TASK BRIEF = Beginning at the line that contains "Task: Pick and" and finishing at the line that contains "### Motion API", output the data below exactly. Include both end lines and no pictures.

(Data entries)
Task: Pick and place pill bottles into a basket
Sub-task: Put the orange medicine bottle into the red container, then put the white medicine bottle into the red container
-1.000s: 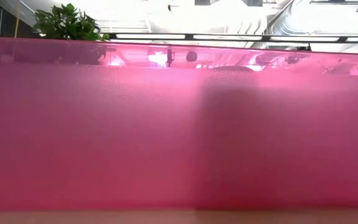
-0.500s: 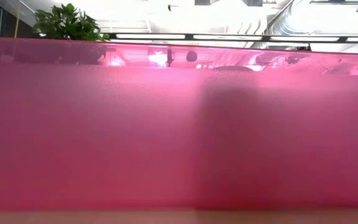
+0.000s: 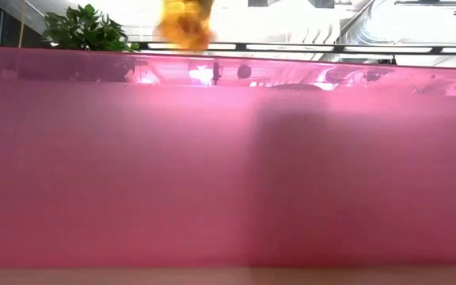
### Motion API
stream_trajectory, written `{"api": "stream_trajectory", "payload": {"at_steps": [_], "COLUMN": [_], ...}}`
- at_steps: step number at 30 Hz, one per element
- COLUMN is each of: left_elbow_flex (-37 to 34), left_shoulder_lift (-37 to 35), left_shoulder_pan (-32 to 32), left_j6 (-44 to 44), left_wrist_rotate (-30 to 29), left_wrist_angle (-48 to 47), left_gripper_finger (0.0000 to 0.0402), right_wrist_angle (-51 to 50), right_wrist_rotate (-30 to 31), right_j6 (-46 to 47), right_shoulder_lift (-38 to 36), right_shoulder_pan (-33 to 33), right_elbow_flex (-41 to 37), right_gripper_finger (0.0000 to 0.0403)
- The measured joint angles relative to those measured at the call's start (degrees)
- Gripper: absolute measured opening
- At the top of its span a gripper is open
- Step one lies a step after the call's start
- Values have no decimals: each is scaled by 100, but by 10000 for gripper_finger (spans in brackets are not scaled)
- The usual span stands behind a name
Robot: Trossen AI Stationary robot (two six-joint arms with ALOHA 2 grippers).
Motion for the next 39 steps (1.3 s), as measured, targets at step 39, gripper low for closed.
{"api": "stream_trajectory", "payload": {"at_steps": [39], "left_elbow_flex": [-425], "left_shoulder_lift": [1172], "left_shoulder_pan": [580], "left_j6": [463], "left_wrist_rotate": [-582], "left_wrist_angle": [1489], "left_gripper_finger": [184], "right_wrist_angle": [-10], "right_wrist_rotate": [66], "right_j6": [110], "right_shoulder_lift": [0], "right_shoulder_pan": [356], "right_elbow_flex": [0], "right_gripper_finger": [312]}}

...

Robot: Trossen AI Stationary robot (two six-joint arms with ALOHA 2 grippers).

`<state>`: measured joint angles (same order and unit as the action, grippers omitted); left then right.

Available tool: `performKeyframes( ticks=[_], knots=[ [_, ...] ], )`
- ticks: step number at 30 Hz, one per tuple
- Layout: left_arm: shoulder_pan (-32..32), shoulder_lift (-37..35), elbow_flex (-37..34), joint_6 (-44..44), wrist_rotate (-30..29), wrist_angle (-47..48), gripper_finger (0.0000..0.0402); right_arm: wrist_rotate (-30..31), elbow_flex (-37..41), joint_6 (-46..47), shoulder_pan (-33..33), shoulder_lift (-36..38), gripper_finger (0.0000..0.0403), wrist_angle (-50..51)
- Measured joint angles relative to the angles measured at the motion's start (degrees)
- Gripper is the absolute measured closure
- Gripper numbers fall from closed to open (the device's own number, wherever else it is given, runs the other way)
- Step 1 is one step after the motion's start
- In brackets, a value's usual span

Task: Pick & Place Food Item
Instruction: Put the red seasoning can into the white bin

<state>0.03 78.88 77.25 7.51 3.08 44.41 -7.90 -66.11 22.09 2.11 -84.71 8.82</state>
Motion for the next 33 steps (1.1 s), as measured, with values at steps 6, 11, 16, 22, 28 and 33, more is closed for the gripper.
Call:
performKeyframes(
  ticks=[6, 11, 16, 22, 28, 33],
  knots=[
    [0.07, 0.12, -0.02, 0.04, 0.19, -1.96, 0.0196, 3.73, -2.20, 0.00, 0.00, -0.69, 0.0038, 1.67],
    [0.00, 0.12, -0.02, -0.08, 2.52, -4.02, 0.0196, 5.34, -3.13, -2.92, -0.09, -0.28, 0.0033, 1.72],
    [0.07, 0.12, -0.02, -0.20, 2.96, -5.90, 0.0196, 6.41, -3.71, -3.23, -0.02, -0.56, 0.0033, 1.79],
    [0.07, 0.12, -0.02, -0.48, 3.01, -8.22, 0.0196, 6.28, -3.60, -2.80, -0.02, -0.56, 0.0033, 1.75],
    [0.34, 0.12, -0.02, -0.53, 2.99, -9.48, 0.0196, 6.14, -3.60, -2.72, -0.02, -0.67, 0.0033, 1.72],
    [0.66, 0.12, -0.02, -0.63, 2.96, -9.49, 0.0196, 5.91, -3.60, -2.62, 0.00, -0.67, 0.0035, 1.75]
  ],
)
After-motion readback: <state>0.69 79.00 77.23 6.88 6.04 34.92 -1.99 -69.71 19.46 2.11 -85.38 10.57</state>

REPLY TO THE EXERCISE =
Task: Pick and place pill bottles into a basket
Sub-task: Put the orange medicine bottle into the red container, then put the white medicine bottle into the red container
-1.000s: 
-0.500s: 
+0.000s: 
### Motion API

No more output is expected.